What is PEF?
Product Emission Footprints or PEFs are granular carbon emissions data specific to a product SKU manufactured by a company. It could be a integrated chip (IC) that goes into a remote control, an 18-inch wheel that is supplied to a car, a bag of fertilizer, a particular laptop model or a passenger sedan that is assembled in a factory and exported.
Today, most companies not have granular visibility into product level carbon emissions footprint. The few that do have deployed an army of consultants to study their internal processes to document all the inputs, outputs, and energy consumed to estimate the product footprint of a single SKU. Many companies have not
refreshed this data in 5+ years
have not been able to scale it across all operations and factories
confident that the individual numbers are accurate to make operational decisions.

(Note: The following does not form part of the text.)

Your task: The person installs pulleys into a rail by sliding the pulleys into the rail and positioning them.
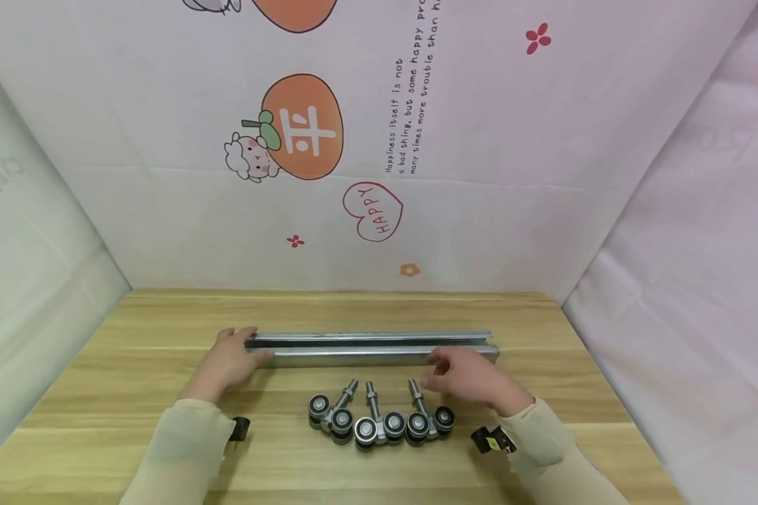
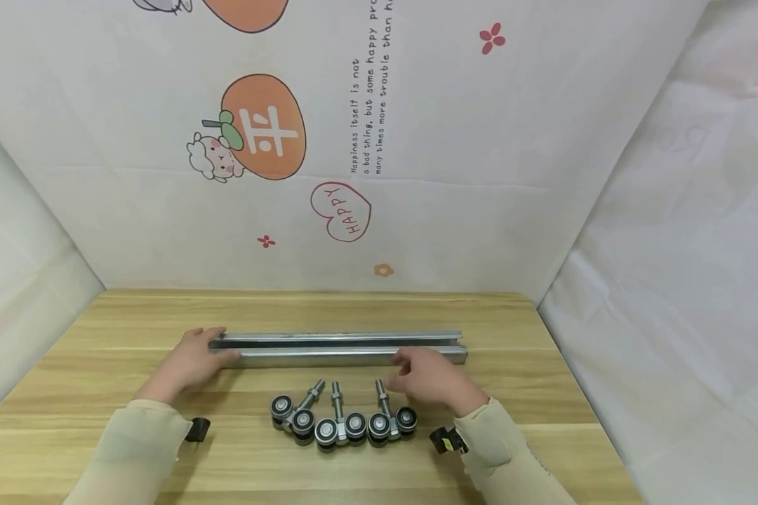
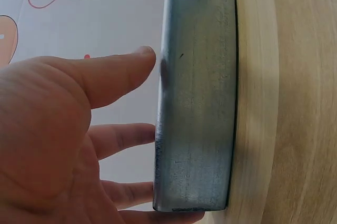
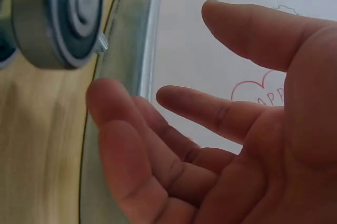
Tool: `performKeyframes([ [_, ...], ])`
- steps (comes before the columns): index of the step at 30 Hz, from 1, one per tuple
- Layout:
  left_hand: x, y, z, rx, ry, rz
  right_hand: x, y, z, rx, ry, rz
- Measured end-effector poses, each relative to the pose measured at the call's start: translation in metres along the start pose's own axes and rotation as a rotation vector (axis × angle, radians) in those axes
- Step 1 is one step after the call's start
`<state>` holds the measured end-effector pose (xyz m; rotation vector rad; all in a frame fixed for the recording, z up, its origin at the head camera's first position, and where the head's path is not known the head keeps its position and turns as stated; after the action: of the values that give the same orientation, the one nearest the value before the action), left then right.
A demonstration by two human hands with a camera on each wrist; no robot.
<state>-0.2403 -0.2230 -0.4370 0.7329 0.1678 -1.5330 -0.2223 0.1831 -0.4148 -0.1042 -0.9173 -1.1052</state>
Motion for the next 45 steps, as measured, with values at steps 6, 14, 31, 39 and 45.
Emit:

In this context, PEFs become critical. They provide the most granular accurate view about the sustainability operations in a company.
Why is it important?
Companies have set bold goals
Driven by regulations, changing consumer sentiments, and investor pressure, enterprises across the world have set bold long-term sustainability goals and launched short-term actions (e.g., purchasing carbon offsets) to meet these goals.
Current sustainability efforts are falling short
Unfortunately, many of current short-term actions will not be sufficient to meet the long-term goals. Therefore, companies need to analyze their operations and supply chain (viz. Scope 3) to identify new operational levers (e.g., better product design) to close the gap.
Limited operational visibility
Companies struggle to get accurate Scope 3 baselines because it is expensive, complex to estimate, and takes specialized resources. As a compromise, companies use industry averages even when these are inconsistent with operational reality.
Additional regulatory pressure
In addition, driven by regulatory reporting requirement, OEMs are required to roll up carbon emissions at the SKU level (PEFs) from their suppliers to report to regulatory authorities. Companies face financial penalties if they fail to do so (e.g., CBAM in Europe) in the near future.
Product level data creates visibility and value now
Using Product level emissions foot-prints (PEFs) companies can identify hotspots, initiate action to meet their net-zero goals. They can make correct operational decisions, monitor performance against them. Accurate and timeline reporting also reduces risk of financial penalties (e.g, CBAM) and litigation.